Pre-commit hooks are scripts that run automatically before you make a commit in your version control system (e.g., Git). They help ensure that your code meets certain standards before it is saved to the repository.

  • Black: Black is an opinionated code formatter. It automatically formats your Python code to make it more readable and consistent. By using Black, you can avoid debates about coding style and focus on what the code actually does.
  • Flake8: Flake8 is a tool for checking the style and quality of Python code. It combines several tools to check for coding errors, enforce coding style, and maintain code quality. Using Flake8 helps catch common mistakes early in the development process.
  • nbstripout: Nbstripout is a tool to strip output from Jupyter notebooks. This is useful for keeping your version control history clean by removing potentially large and unnecessary output data from the notebooks, making them easier to review and manage.

Optional Tools

During the setup process, you can choose to include the following optional tools. If selected, relevant boilerplate code and configuration will be added to your project.

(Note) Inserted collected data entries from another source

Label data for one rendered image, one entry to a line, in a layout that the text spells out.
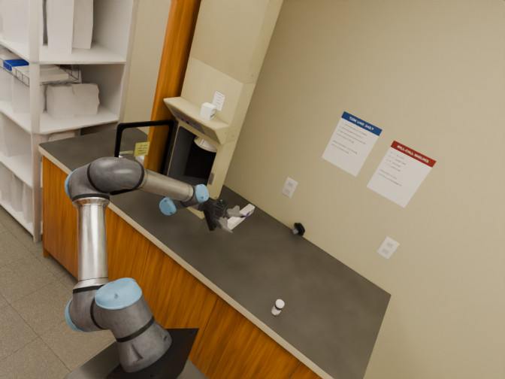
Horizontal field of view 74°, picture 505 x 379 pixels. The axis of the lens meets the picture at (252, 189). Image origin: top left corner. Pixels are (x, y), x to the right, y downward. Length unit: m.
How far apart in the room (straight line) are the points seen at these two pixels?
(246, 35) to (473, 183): 1.18
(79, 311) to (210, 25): 1.21
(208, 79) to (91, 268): 0.95
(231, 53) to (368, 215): 1.07
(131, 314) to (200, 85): 1.06
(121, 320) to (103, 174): 0.44
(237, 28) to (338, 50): 0.53
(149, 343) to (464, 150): 1.46
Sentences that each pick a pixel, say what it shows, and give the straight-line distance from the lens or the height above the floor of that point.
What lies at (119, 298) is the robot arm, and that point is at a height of 1.27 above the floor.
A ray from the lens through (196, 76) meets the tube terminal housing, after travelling 1.68.
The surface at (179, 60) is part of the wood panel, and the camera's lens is 1.74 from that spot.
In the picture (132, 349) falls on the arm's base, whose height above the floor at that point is 1.15.
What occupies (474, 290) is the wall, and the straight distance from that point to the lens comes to 2.01.
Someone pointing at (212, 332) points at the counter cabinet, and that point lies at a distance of 1.81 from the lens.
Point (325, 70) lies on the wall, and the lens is 1.82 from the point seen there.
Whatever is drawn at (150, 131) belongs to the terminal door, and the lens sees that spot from 1.73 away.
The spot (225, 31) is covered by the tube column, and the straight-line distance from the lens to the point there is 1.58.
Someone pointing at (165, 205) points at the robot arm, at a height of 1.20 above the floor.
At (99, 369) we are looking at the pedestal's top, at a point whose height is 0.94.
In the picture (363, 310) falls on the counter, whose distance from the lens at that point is 1.84.
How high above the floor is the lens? 2.08
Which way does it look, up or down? 30 degrees down
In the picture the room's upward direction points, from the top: 21 degrees clockwise
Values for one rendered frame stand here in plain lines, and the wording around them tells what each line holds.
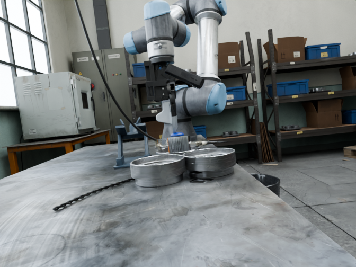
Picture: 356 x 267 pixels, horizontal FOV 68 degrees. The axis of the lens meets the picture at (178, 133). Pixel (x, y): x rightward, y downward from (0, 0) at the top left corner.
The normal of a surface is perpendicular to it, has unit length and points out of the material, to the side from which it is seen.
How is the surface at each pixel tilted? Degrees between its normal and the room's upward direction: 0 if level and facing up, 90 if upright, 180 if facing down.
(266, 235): 0
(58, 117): 90
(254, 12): 90
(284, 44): 94
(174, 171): 90
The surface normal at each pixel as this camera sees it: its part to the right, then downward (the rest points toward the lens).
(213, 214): -0.11, -0.99
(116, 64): 0.02, 0.08
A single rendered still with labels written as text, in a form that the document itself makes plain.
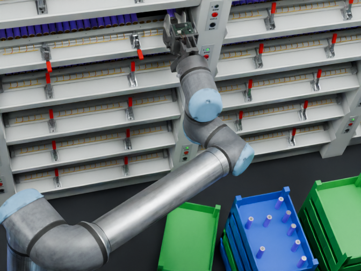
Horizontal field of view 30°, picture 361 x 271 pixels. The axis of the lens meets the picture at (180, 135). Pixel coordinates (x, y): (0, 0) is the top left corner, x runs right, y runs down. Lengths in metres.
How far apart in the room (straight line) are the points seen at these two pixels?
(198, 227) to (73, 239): 1.21
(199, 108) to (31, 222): 0.53
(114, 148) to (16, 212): 0.93
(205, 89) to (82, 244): 0.53
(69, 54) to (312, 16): 0.79
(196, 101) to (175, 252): 1.01
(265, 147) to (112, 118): 0.75
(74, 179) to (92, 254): 1.08
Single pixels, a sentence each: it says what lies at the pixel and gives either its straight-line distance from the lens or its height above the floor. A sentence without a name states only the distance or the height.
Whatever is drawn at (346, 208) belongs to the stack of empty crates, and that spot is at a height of 0.32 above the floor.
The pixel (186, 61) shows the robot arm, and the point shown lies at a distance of 1.85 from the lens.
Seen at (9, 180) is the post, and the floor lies 0.27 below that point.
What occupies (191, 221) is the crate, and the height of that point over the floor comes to 0.00.
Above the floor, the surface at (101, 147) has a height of 0.33.
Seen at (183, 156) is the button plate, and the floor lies 0.22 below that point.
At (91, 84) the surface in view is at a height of 0.71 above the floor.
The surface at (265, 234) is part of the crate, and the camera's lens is 2.39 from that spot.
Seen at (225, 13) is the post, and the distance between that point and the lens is 2.02.
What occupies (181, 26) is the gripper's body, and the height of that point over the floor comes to 1.03.
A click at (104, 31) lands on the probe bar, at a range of 2.03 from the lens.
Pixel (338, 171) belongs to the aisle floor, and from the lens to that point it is 3.00.
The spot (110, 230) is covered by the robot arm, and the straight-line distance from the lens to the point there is 1.61.
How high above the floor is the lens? 2.42
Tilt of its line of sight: 55 degrees down
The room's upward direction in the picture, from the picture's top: 11 degrees clockwise
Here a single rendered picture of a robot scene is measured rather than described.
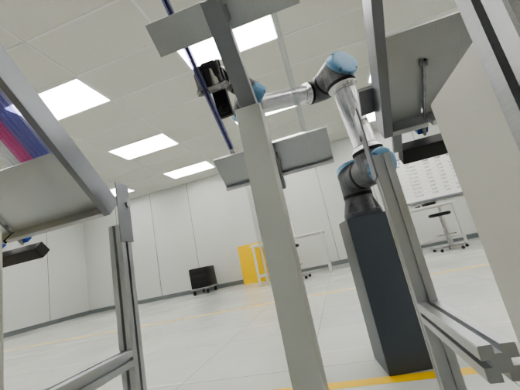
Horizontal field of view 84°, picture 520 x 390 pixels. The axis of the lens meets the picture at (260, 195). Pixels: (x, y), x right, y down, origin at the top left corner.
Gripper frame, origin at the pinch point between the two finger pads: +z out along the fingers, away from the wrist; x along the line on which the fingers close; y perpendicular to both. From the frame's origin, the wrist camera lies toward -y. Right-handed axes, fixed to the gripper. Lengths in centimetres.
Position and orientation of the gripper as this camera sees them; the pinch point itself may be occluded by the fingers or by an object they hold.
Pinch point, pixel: (206, 93)
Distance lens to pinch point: 82.8
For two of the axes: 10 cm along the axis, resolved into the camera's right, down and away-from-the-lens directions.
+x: 9.5, -2.6, -2.0
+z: -0.7, 4.4, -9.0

  • Azure ML: Azure Machine Learning is the preferred service for performing data science work at Hoare Lea. It can be used to provision compute and storage resources and has features for supporting the full ML lifecycle.
  • Streamlit: Streamlit is a framework for creating web applications from Python scripts. It is especially useful for creating interactive data applications and dashboards with minimal effort. Including Streamlit allows you to build and share interactive data apps quickly.
  • FastAPI: FastAPI is a modern, fast (high-performance) web framework for building APIs with Python. It is designed for creating RESTful APIs easily and efficiently. If you need to expose your models or data processing as APIs, FastAPI is a great choice.
  • Database Connections: You can choose to connect to PostgreSQL or MySQL databases. If selected, helper functions will be created in the utils section of the local package. Update the .env file with the relevant database connection details to use these functions.

Project Structure

The directory structure of your new project looks like this:

├── .env                   <- Local secrets and credentials that should not be stored in source control.
├── Makefile               <- Makefile with useful commands for project setup and running analysis.
├── README.md              <- The top-level README for developers using this project.
├── app                    <- App-specific code, requirements file and Dockerfile.
├── assets                 <- Assets for use in web-apps.
├── azureml                <- Scripts for creating Azure ML assets and running jobs.
├── conf                   <- Configuration files that can be stored in source control.
├── data
│   ├── 01_raw             <- The original, immutable data dump.
│   ├── 02_intermediate    <- Intermediate data that has been transformed.
│   ├── 03_model_input     <- The final, canonical data sets for modeling.
│   └── 04_model_output    <- Outputs from models (e.g. predictions).
├── models                 <- Trained and serialized models or model summaries.
├── notebooks              <- Jupyter notebooks.
├── pipelines              <- Pipeline scripts for data processing and model training.
├── pyproject.toml         <- Project metadata and dependencies.
├── references             <- Data dictionaries, manuals, and all other explanatory materials.
├── src                    <- Source code for use in this project.
│   └── package
│       ├── __init__.py    <- Make package a Python module.
│       ├── data           <- Scripts to download or generate data.
│       ├── features       <- Scripts to turn raw data into features for modeling.
│       ├── model          <- Scripts to train models and make predictions.
│       ├── utils          <- Utility functions.
│       └── visualization  <- Scripts to create exploratory and results-oriented visualizations.
└── tests                  <- Tests for functions in src.